Podcasting is simply a way of sharing audio files (content) through an RSS feed. The original meaning of podcast (the word is the offspring of a happy union between ‘iPod’ and ‘broadcast’) applied to audiofiles, which are most commonly served up in the MP3 format. Aside from podcasts there also vodcasts (video podcasts, or Video On Demand content), although now the word ‘podcast’ is already accepted to mean audio and video content.

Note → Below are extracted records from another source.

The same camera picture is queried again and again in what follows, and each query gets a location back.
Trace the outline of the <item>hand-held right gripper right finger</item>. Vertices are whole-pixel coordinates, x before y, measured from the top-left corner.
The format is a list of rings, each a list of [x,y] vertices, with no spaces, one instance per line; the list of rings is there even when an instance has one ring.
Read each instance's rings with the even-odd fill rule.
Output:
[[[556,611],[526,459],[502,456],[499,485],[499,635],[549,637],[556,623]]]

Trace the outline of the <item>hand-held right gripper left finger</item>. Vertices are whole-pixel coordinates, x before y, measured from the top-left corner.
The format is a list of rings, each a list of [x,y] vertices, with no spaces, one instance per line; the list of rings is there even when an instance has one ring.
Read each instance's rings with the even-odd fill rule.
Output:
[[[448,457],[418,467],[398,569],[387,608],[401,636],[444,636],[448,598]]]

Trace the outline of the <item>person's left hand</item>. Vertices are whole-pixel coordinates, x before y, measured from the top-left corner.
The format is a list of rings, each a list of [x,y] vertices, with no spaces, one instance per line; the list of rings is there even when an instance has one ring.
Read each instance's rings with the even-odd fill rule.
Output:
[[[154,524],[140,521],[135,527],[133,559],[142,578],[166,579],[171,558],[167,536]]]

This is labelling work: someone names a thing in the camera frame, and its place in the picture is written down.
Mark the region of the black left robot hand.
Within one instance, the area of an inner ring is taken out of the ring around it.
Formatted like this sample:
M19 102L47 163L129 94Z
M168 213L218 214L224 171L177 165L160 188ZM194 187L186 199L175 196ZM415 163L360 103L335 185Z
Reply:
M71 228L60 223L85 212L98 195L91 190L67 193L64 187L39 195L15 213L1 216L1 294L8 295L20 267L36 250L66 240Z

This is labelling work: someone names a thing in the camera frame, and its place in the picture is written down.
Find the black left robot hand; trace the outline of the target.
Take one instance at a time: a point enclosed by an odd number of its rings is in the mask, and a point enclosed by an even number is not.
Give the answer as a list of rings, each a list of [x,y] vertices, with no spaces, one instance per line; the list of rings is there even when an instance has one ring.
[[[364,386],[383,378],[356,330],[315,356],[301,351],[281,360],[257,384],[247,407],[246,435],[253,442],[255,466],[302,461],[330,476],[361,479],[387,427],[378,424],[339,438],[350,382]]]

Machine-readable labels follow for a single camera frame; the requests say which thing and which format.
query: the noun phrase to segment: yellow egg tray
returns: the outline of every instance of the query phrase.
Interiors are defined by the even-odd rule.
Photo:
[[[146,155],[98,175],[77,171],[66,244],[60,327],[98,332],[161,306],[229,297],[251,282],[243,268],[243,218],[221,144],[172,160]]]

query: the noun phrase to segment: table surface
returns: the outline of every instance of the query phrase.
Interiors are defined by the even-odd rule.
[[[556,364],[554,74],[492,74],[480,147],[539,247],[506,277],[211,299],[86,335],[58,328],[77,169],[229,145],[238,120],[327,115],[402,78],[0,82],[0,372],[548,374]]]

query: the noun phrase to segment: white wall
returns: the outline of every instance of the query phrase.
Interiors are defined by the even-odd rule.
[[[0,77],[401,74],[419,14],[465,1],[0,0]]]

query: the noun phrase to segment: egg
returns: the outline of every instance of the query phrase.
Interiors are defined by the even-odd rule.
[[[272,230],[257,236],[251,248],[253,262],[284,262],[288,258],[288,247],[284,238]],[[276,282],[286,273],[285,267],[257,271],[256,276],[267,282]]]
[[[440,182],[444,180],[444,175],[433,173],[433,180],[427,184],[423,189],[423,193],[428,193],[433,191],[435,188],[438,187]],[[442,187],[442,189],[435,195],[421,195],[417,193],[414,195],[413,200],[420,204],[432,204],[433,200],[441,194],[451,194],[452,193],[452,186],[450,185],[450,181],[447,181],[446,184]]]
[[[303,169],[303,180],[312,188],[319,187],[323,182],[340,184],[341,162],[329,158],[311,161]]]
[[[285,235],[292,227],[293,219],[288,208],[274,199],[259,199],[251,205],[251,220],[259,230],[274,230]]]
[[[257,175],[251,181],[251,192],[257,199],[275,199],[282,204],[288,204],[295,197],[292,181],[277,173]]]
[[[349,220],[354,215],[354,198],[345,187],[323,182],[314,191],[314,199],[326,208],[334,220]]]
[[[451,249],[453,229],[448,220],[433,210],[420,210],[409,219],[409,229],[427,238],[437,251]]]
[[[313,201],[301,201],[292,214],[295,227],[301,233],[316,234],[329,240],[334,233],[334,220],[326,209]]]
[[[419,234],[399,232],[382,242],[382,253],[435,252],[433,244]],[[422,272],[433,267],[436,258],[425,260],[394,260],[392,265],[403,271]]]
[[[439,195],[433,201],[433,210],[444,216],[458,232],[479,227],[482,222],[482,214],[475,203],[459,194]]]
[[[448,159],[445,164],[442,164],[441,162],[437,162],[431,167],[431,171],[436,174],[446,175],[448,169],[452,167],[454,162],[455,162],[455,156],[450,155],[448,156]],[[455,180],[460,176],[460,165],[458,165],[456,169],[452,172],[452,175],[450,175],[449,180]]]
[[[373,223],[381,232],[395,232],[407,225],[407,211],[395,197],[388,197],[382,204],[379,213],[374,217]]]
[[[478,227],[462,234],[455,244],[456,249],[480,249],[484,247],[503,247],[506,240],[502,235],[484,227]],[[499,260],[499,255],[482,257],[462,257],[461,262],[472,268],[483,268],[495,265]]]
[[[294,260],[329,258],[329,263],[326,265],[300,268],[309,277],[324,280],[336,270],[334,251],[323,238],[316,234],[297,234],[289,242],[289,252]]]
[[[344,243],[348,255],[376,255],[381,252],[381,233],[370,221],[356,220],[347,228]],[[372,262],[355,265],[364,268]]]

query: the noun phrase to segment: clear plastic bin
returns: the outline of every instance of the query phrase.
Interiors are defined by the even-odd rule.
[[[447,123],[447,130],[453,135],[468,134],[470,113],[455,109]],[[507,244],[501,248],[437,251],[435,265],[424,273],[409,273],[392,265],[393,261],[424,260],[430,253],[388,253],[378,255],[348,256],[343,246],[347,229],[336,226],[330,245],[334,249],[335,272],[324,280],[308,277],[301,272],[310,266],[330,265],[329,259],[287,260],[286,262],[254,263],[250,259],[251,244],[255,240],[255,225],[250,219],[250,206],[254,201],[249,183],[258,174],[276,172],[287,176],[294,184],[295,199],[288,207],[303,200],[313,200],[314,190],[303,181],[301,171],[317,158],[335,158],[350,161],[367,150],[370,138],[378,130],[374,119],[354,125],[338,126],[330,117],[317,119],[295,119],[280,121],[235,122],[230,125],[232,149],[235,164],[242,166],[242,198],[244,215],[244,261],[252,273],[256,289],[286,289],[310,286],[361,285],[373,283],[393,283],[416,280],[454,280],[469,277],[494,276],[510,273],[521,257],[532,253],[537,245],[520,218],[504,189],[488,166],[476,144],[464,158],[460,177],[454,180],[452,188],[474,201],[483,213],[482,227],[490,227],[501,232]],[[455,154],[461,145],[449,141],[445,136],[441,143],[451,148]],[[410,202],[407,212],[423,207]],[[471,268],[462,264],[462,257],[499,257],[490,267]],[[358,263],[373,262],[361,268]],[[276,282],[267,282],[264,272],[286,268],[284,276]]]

Podcasting saves your subscribers’ time because they don’t need to visit your site to view the latest updates. Subscribers get your podcasts automatically downloaded into their podcasting clients (like iTunes and Podget, for example) and get to listen to them on their own time, at their own pace. They can also transfer the podcast episode to their portable player of choice to take with them wherever they go. {more}

Podcasting is different from file-sharing, direct downloads or streaming because it can be subscribed to, syndicated and automatically updated when new podcasts come in. This updating process is accomplished with an aggregator or feed reader, such as RSS or Atom, that can read feed formats.

Getting a good number of people to sign up for your podcasts is a good indication of your site’s popularity, in that people willingly subscribe to your podcast/RSS feed because they want to listen to what you have to say. You get a bigger audience (including those who like to listen more than they like –or have time–to read) and your subscribers get more control over what they get and listen to.

Podcasting is an easy, low-cost venture. The process doesn’t require sophisticated equipment or software. You can use your laptop’s built-in camera and microphone to record your episodes. You can even record your VOIP conversations. For recording and editing, you can use the free software called Audacity, and mix the tracks you need, for example, voice, music and sound effects, to create an episode.

To share a podcast you also need a domain name (so your subscribers know where they can go to download your podcasts) and a webhost — so you can store your podcasts for your subscribers to download from online.

Bear in mind that audio files can grow to big sizes; the more you plan to store, the more space you need. You have to consider your bandwidth needs as well. Bandwidth is the amount of data that can be transferred to and from your host in a month.

If you have large data files and plan to gain a large number of subscribers, they can use up your alloted bandwidth in days instead of weeks. It’s okay to start small, but have a back-up plan for when you actually hit your target number of subscribers and exceed it.

If you’re still leery about podcasting for yourself, thinking that you’d never be able to say anything worth listening to make up a full episode , look for podcasts on subjects that interest you.

This isn’t an idle suggestion. The people who made those podcasts started out not knowing how, just like you,and they kept on trying because they believe they have something they have to say. You do too. If you already have subscribers to your blog or site, then podcasting is just another way of getting to share with your subscribers and customers. Don’t give up before you even start, you can do it.